A SENEC-BASED civic association appears to have underestimated the zero-tolerance approach towards corruption required by a significant donor to Slovakia. The administrators of the Norway and European Economic Area (EEA) Grants system now say that fraudulent use of funds provided by Iceland, Liechtenstein and Norway to co-finance the construction of a sports stadium in Senec means that all the money they had donated must now be returned.

The three donor countries are demanding that Slovakia return more than €668,000: the sum provided through Norway and EEA Grants to construct a multi-purpose sports complex which was intended to make sporting activities more available to local children and young people.

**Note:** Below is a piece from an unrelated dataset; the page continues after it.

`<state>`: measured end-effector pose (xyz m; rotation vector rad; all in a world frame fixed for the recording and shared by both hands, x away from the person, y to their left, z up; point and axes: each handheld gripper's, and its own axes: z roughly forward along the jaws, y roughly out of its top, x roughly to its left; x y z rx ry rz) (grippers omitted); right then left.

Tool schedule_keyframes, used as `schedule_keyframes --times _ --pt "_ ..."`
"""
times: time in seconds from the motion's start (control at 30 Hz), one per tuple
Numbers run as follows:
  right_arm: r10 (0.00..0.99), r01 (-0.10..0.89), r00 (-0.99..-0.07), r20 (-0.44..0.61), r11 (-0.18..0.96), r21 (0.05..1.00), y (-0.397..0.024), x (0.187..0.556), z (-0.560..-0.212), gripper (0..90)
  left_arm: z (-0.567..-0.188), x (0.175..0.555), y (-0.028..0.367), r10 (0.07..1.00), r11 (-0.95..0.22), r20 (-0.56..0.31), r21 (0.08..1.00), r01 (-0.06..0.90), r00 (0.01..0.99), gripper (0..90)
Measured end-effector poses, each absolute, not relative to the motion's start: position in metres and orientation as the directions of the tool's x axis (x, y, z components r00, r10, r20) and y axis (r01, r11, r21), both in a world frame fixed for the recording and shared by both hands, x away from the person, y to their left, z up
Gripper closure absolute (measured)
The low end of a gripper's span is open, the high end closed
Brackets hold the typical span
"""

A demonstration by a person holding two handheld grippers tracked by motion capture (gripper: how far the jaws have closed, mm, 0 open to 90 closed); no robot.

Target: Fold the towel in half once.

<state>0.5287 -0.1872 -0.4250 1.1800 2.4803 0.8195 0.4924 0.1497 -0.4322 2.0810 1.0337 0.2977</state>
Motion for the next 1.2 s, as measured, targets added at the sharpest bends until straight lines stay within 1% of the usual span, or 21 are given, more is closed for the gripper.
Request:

“We apply a zero-tolerance policy to fraud or any misuse of the EEA and Norway funds,” Norwegian Ambassador to Slovakia Trine Skymoen told The Slovak Spectator.

Following allegations of fraud in the project the donor states commissioned an audit of the project which indicated that costs had been inflated and spending not documented, according to Skymoen. An investigation carried out by the Slovak authorities also confirmed fraud, she added.

The sports club and civic association SFM Senec, the author of the project, submitted a fraudulent bank statement to the Slovak Government Office, which is the contact point for Norway and EEA Grants. The Office for the Fight Against Corruption, a police unit, obtained the original bank statements directly from the branch at which SFM Senec held its account. Comparison of the documents revealed that €62,000 was not transferred to the account of a supplier in the way that SFM Senec had declared, but was instead withdrawn in cash from the project account, the Government Office told the SITA newswire.

“After the fraud was uncovered, we requested a full reimbursement of the provided funds from the Slovak authorities,” Skymoen said.

The Government Office has already filed a criminal complaint against an unknown offender on suspicion of fraud and tampering with financial documentation. The Government Office will demand repayment of the complete sum of €668,284, including the €118,000 which the state co-financed from SFM Senec, SITA reported.

Chairman of SFM Senec Alexander Matlák has remained tight-lipped, saying on September 3 only that he had not received any statement from the parties involved, including Norway Grants. The sports facility, whose price tag was €800,000, in fact opened in 2009. Norway and EEA Grants covered 85 percent of the costs; the Slovak government co-financed the remaining 15 percent.

Explaining the procedure used in any cases where doubts emerge about how funding had been used, Skymoen said that “in accordance with our zero-tolerance policy towards any misuse there are clear rules and regulations which are applied when there is suspicion of misuse of funds”.

Skymoen said that the Norway and EEA Grants are intended to help to reduce social and economic disparities in Europe and that Norway supports many valuable projects in 15 beneficiary states, including Slovakia.

“Our support will continue [here],” Skymoen told The Slovak Spectator. “But there should also be no doubt that our zero tolerance of fraud, corruption and misuse of the funds will also continue to be strictly applied.”